Four Units, One Show
EN1 comprises four 53-ft. double-expando units, each outfitted for a specific aspect of the Monday Night Football production. The A unit serves as the main production-control room, anchored by a Grass Valley Kayenne Elite switcher with 9M/E split among game, studio, and booth. In addition to the producer, director, and TD, a second TD will sit in the A unit and control feeds up to the booth. Graphics, predominantly from Vizrt, are housed in A alongside the MNF research team, and small portions of the unit are dedicated to switching and producing the ESPN Deportes broadcast and powering Jon Gruden’s in-booth telestrator.

Pittsburgh Steelers / Washington Redskins - August 19, 2013

A Grass Valley Kayenne Elite switcher anchors the A unit.

If A unit is the brains of the operation, then B unit is the heart. Known as “the engine room,” it houses the gear, including an Evertz EQX router. It handles video input from the 30+ cameras deployed for each MNF broadcast (the crew uses Sony 2500s), as well the main audio mix (a Calrec Apollo mixes the main show). A generic workspace in B unit is dedicated to robo-cam operators for MNF. Mirroring a venue “engine room” concept, B unit houses the noisy equipment, which combined with a focus on acoustical design, makes EN1 surprisingly quiet.

“We have 92 chairs in the mobile units,” says Hoover, “so there’s 92 people operating and 92 people talking and 92 people working, which, if you had done hard walls, hard floors, hard ceiling, everybody would drive each other crazy. There was a lot of effort done on acoustics and lighting to make a much more pleasant work environment.”

C unit is dedicated to replay (NEP went with EVS XT3 servers), with replay operators organized by functionality: super slow motion, normal speed, and highlight packages. The EVS servers are tied together with EVS IP Director.
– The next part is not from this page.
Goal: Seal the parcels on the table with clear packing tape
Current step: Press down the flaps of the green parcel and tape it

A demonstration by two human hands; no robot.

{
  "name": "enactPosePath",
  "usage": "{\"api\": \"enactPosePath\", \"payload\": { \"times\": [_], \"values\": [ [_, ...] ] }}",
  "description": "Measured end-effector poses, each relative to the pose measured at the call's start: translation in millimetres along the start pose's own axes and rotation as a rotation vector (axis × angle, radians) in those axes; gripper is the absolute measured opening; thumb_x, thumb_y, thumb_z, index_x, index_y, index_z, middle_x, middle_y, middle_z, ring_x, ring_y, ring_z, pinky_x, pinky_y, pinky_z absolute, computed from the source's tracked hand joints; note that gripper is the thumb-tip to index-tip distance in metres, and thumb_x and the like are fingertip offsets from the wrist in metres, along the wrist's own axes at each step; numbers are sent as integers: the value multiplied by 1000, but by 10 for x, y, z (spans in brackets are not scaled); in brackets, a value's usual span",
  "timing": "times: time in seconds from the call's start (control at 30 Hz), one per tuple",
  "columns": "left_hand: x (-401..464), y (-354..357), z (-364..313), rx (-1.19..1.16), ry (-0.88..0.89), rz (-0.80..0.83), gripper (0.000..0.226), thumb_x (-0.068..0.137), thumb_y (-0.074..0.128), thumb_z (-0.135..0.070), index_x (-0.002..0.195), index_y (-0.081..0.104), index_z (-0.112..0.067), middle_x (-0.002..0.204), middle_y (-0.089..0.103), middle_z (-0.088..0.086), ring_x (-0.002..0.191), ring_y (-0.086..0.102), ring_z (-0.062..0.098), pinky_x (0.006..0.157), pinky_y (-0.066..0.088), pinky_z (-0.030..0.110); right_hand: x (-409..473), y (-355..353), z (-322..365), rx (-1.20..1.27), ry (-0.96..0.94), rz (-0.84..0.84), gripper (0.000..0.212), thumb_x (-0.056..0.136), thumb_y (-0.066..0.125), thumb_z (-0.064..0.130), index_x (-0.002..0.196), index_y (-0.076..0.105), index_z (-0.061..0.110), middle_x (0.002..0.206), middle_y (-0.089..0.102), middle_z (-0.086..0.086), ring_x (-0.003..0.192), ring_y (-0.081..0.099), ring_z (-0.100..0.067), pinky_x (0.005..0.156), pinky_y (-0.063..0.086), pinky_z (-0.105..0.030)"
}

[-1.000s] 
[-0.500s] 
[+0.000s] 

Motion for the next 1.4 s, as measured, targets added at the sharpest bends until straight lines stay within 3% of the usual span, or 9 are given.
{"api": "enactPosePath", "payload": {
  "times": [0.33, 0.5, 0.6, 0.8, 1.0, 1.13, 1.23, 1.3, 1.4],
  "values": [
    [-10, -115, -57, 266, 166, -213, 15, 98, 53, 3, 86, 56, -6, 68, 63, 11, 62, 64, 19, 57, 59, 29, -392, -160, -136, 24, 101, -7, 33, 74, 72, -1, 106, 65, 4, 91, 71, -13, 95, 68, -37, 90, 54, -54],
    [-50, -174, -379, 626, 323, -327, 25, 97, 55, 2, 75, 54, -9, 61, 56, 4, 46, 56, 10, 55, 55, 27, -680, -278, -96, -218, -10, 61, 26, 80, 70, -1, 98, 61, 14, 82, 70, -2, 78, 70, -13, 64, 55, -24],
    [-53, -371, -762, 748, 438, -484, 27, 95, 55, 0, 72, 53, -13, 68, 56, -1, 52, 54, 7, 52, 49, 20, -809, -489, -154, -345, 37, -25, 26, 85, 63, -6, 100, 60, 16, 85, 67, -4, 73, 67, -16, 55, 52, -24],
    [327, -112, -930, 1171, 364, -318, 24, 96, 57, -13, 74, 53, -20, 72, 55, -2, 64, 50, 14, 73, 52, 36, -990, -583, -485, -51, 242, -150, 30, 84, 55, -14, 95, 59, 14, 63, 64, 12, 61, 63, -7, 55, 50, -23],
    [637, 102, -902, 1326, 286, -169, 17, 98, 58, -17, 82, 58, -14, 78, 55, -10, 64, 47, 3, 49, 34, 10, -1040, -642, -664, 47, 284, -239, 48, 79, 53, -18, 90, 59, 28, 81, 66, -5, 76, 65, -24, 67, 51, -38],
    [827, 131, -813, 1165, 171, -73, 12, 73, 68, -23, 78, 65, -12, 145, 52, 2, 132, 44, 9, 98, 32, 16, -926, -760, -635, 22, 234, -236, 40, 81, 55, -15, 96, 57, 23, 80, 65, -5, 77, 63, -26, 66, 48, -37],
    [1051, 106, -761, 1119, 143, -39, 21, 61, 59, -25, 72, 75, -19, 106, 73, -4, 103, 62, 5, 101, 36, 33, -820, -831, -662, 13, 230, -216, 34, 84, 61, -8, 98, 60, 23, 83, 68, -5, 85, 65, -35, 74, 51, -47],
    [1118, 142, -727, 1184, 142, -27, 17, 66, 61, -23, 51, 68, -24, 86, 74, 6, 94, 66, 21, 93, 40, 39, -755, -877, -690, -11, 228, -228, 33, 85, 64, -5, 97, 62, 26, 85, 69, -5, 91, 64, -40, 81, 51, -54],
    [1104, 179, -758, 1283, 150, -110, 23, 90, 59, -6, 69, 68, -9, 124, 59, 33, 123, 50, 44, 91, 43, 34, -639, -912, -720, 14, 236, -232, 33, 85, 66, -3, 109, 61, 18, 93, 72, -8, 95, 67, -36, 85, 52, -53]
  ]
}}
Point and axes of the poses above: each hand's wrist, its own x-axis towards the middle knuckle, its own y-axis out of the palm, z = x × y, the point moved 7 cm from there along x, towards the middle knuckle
Lastly, D unit is studio-focused, with a small control room and audio mix for pre- and post-game coverage, sound-effects mix for the game (a DiGiCo console does the studio show; a Calrec Artemis, effects), and craft edit bay for features and packages (the crew uses Apple Final Cut). D unit also houses the Sportvision First & 10 yellow-line team and the transmission hardware that connects EN1 to ESPN’s broadcast center in Bristol, CT.

EN-1 A, B, C, and D units

EN1 A, B, C, and D units

Says Hoover, “The design is such that, when you reach the point of the game’s over, you can disconnect and turn off A and C — production, graphics, and replay — [and] continue to do the postgame show and continue to feed and compile melts back to Bristol at the same time you’re beginning to tear down.”

The four units are connected entirely by fiber; the only copper connectivity is in the power cords. Audio connectivity and monitoring runs on MADI. A large Thinklogical router enables any workstation to access any functionality the operator requires, rather than rely on patching.

“I think the most important piece for ESPN is that all four trucks operate as one,” says Calcinari. “Why that’s important is, it’s a multiplatform environment. So, within that environment, you’re supporting game, studio, ESPN Deportes, ESPN International, and social media. The way the technical environment is structured, everybody shares all of the video sources and all of the audio sources, so they can pull anything. That hasn’t always happened. In a lot of cases in the past, people have been in separate trucks, [and] they don’t have access to the same sources and same material that everyone else has. So this is one big content machine that supports all of our platforms.”